Yeah I’m sure the Uyghurs are having a great time with all their nice shiny bridges ..,

(21)(1)

Anon

How many people die building said bridge?

And there is your answer for which side is worth fighting for.

(4)(0)

Anonymous

The common law system that was left behind in 1997 has been corrupted for authoritarian purposes.

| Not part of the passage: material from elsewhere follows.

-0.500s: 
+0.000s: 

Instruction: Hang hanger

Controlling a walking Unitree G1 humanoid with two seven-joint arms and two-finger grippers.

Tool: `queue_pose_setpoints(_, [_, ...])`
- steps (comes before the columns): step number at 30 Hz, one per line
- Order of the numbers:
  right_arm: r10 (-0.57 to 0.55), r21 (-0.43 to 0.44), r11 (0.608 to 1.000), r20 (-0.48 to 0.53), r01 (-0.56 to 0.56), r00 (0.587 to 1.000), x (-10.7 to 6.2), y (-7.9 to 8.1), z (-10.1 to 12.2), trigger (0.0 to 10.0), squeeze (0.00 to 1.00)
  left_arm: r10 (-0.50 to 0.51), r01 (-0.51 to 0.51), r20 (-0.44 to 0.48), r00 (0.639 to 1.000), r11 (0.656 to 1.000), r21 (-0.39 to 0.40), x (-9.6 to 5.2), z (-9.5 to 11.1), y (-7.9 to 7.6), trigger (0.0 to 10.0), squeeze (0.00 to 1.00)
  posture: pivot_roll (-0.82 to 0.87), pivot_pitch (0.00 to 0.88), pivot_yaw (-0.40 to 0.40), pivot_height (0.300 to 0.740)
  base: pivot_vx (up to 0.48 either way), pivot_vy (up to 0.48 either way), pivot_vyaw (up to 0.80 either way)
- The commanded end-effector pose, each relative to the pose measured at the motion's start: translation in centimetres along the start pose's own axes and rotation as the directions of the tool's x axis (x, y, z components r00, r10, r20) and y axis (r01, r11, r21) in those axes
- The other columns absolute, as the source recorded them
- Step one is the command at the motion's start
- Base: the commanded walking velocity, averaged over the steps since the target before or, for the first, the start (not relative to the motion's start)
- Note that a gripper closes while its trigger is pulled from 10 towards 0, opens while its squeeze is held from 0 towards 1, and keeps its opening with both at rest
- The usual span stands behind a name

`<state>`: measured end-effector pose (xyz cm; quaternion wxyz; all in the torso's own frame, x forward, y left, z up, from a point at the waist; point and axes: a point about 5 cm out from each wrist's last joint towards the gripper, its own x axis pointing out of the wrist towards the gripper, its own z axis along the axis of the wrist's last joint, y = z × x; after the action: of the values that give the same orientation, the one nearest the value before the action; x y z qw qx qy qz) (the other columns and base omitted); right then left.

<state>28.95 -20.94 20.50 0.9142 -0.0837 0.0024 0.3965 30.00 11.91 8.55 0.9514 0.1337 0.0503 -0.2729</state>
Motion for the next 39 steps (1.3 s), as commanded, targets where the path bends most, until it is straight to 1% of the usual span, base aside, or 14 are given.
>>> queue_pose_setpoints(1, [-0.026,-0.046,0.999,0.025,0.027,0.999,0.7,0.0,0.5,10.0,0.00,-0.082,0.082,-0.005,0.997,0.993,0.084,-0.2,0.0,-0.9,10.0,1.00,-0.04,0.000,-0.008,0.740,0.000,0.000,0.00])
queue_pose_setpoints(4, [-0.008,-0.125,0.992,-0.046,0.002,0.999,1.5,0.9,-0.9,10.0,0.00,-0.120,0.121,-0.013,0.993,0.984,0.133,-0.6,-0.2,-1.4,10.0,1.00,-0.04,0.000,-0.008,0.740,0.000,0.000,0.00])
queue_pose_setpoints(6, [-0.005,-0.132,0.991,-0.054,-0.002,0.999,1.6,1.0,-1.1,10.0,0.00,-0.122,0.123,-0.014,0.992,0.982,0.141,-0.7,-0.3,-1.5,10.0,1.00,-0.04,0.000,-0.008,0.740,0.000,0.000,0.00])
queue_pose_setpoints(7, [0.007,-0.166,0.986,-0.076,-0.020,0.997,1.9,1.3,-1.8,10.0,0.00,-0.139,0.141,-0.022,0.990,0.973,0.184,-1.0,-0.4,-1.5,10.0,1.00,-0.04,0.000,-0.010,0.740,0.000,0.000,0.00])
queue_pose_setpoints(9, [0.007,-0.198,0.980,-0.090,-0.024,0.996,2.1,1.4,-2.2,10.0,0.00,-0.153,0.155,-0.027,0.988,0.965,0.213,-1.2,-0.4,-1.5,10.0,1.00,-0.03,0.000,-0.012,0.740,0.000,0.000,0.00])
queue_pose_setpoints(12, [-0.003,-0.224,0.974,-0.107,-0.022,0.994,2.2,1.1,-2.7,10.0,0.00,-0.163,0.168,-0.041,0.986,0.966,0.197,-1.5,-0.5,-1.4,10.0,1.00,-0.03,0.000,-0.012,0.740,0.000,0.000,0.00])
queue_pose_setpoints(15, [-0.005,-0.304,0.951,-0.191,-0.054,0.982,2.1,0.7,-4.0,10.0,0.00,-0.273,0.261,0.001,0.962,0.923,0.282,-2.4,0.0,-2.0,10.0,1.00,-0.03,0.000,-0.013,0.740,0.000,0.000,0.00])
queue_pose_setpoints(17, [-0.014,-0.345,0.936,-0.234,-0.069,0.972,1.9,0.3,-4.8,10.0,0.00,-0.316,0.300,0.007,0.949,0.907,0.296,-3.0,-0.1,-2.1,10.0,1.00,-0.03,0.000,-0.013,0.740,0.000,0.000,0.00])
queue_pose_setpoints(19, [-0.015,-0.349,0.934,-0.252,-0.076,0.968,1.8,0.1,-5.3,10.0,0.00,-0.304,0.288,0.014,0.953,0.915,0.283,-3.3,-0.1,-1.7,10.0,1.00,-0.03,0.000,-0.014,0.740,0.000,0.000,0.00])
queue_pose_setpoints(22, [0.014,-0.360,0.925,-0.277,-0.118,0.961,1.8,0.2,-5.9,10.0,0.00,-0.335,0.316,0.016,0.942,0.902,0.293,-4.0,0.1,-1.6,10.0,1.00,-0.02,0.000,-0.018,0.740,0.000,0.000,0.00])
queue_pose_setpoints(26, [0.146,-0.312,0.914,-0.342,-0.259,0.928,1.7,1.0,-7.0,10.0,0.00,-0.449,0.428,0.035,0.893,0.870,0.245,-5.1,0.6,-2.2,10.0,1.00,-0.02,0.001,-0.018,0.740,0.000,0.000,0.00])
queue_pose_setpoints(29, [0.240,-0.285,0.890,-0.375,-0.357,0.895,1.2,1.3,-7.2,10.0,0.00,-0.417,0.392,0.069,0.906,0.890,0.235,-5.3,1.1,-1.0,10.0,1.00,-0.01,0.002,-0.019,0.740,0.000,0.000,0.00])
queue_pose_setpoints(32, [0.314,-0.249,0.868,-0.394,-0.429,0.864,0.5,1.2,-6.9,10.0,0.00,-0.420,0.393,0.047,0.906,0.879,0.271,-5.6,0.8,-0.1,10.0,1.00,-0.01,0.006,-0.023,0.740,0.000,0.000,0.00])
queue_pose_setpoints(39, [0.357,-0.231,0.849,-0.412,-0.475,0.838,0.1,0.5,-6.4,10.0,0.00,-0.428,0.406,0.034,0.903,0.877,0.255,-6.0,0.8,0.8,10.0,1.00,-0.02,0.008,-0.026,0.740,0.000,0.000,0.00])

Having foreign supreme court justices sitting in is a high honour for a legal system, not an automatic right. The HK legal system lost this entitlement the day china tossed all the toys out of the pram and installed non-justiciable backdoors to constitutional constraints on government power.

(16)(3)

Mark

No mention of Lady Hale as the Beyoncé of law. I’m disappointed….People may start to take Legal Cheek seriously rather then a place where we can have a laugh in the comments.

(3)(1)

3PQE

Can someone remind me who voted for Christ Patten as the governor of Hong Kong? and the governors before him?

(3)(18)

Anon

Someone remind me, who voted to imprison and exterminate Uyghurs?

(5)(0)

Anon

Xi Jinping was elected by the National People’s Congress, so at least a couple thousand people nominally voted for him. Zero people voted for Chris Patten in Hong Kong.

(2)(20)

CYLeung

Why don’t we have a vote between Patten and Xi for HK now?

(4)(0)

Anon

As the UK’s extremist ideological regime is denying an ethnic group a vote between rule from London or Edinburgh, I am not sure what your point is.

dim maybe

I live and work in HK. I am not on fantastic money by anybody’s standards.

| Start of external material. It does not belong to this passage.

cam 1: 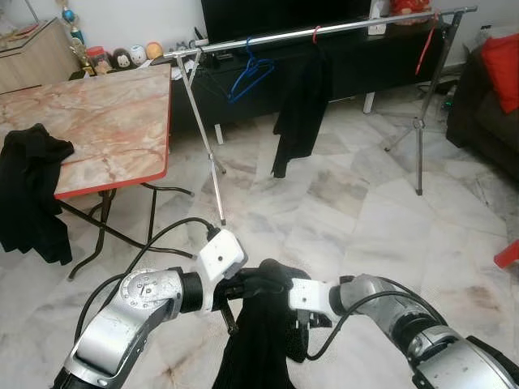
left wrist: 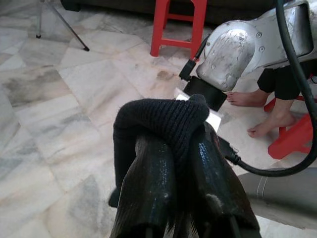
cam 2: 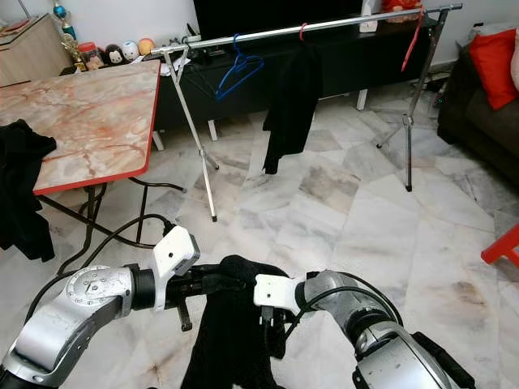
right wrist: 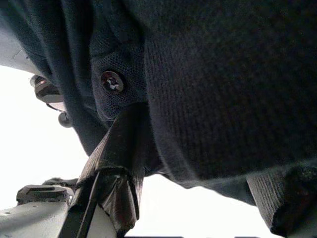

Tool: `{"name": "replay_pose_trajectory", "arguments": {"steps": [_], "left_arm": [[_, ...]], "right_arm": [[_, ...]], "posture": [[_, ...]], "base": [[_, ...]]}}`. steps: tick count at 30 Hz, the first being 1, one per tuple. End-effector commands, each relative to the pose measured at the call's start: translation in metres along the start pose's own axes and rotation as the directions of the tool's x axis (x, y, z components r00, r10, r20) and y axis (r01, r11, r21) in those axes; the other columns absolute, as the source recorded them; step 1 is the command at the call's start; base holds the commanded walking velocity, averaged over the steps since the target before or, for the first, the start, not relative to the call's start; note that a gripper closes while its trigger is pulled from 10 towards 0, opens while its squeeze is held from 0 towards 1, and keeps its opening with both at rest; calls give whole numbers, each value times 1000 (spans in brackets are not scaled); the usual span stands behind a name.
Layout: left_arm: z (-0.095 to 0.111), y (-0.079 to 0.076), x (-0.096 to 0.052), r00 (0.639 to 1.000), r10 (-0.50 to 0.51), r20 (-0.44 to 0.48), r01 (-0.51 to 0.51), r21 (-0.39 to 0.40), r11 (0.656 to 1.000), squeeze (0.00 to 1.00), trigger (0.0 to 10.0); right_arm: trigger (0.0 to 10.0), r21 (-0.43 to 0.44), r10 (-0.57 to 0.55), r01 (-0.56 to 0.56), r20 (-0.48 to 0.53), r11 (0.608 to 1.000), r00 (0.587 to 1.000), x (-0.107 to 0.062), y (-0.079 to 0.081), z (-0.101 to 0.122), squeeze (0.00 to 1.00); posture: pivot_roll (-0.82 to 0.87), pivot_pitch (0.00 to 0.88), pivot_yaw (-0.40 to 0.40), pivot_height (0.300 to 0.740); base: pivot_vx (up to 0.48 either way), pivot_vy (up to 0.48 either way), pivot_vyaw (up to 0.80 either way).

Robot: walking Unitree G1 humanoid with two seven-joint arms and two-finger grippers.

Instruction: Hang hanger

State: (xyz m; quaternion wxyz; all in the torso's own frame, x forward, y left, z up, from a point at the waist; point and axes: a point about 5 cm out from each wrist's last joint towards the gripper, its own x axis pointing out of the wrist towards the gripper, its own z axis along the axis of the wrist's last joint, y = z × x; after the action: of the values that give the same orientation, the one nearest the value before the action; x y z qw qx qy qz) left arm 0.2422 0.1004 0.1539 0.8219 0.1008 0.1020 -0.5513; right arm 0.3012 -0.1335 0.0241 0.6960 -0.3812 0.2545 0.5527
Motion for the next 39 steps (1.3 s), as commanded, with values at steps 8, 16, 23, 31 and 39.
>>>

My view is the UK judges should continue to sit until the first of them comes out to say they have been pressured to deliver a particular judgement. When that happens they all should withdraw. Requires “balls” on their part and I am far from convinced senior succesful lawyers have such. In the interim, monitor if the UK /overseas judge is in a minority of one or even two. If more than once, they should be withdrawn.

HK is not a happy place. Please do not disclose my details, email address or ISP number under any circumstances.